One random example: When I was looking at colleges I wanted to go to the Blair School of Music at Vanderbilt SO bad. It didn't matter to me that Baylor University was offering me a free ride and letting me design my own Musical Theater major. Then, Blair turned me down. I was devastated. So, I said "Fine!" and went to contact Baylor. I know when I am not wanted... Only, Baylor had lost all records of my existence, scholarship offer, and everything. I thought my world was ending. (OK keep in mind I was 18, so it didn't take that much to shatter the earth in my point of view.) That same afternoon the dean of Arts and Science at Vanderbilt called literally begging me to still come to Vanderbilt and consider another major. If I still wanted to be a voice major he assured me he would find a way to get me in once I was there...
Off I went to Vanderbilt... Here comes the God-incidences: If I had gone to Baylor, I would never have met Jon-Paul, the love of my life. I would never have met Mark DeVries, dear friend and mentor who helped me confirm my call. I would never have become an intern at First Pres. Nashville who awarded me a full tuition scholarship to Columbia Theological Seminary. But my very favorite one (which shows that God knows so much better than I do): If I had been a voice major I would have had to be in the Blair Choral and would have been FORBIDDEN to join the Vanderbilt Concert Choir or Chamber Singers. My time in those two musical groups were the best thing that happened to me at Vandy beside meeting JP. When I thought my life was out of control and nothing was going right, God had me right in hand and knew where I needed to be going.
Every time there is an earth shattering or even just life changing event, I can look back at my life and see God's hand. That gives me the courage to take the leaps of faith that are needed on my journey. If you look carefully at the Psalms, that is what a good number of them are doing, especially the laments. "Things are bad right now, but God was faithful in the past. I trust that God will be faithful and take care of me now."

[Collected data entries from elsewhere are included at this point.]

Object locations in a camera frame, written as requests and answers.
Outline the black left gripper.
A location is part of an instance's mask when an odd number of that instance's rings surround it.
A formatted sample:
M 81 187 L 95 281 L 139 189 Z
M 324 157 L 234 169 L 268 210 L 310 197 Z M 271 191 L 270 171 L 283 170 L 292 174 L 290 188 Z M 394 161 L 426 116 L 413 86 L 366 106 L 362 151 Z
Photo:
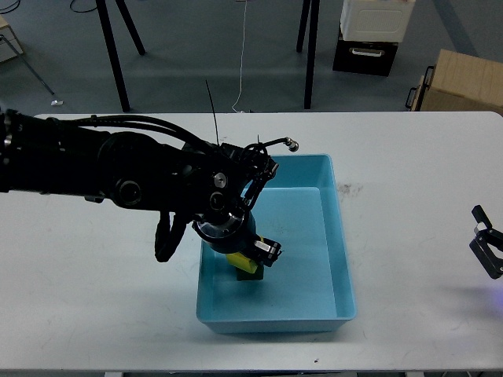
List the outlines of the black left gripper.
M 271 267 L 282 253 L 277 241 L 259 238 L 251 211 L 241 216 L 229 214 L 220 225 L 194 221 L 193 229 L 212 250 L 233 254 L 251 249 L 251 258 L 266 267 Z

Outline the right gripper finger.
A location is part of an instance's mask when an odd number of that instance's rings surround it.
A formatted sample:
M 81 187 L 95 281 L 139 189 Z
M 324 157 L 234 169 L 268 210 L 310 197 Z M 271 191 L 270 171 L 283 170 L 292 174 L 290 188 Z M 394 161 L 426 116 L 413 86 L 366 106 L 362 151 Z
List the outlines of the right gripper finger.
M 502 277 L 502 258 L 498 257 L 490 247 L 502 251 L 502 232 L 493 228 L 480 205 L 473 207 L 472 215 L 477 225 L 474 228 L 475 237 L 469 246 L 488 275 L 496 280 Z

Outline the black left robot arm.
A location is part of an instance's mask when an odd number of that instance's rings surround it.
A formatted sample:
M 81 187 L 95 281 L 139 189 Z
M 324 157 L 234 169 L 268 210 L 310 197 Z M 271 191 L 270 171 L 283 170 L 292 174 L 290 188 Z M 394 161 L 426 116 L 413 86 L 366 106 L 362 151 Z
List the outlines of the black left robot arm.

Here we are at another life changing event. I am excited for Jon-Paul and his new opportunity. But to be honest, I really hate moving. I hate having to evacuate our home any time someone wants to look at it. I worry that like the last two moves we will have to buy a house before this one sells. (Two mortgages on top of moving expenses are really no fun.) This time we will sort of be leaving Martin behind. The next school year he will have his own apartment in Texas while we are in Florida. He may never actually live under our roof again.
All that being said, I believe in "God-incidence". God is in control. When we came here I didn't know what God had planned for me. I thought we must have made a mistake, but then I got to fill in for Sharon when she needed a sabbatical. And in time God led me to DeSoto where I discovered the joy of 1/2 time ministry and learned that I could serve God and be a mom at the same time!
I don't know exactly what the future brings, but I believe that God is guiding us. Even when we make wrong choices or go the wrong way, God can get us back on the path and use us where ever we wind up. "We know that all things work together for good for those who love God, who are called according to His Purpose." Romans 8:28
God has a church or ministry in Orlando that is waiting just for me to come and serve. God has someone lined up to take over here in DeSoto to lead this church into the future. God will be with us as we move and with Martin as he heads out on his own journey. There is no coincidence for me, because the Lord walks beside me along my way!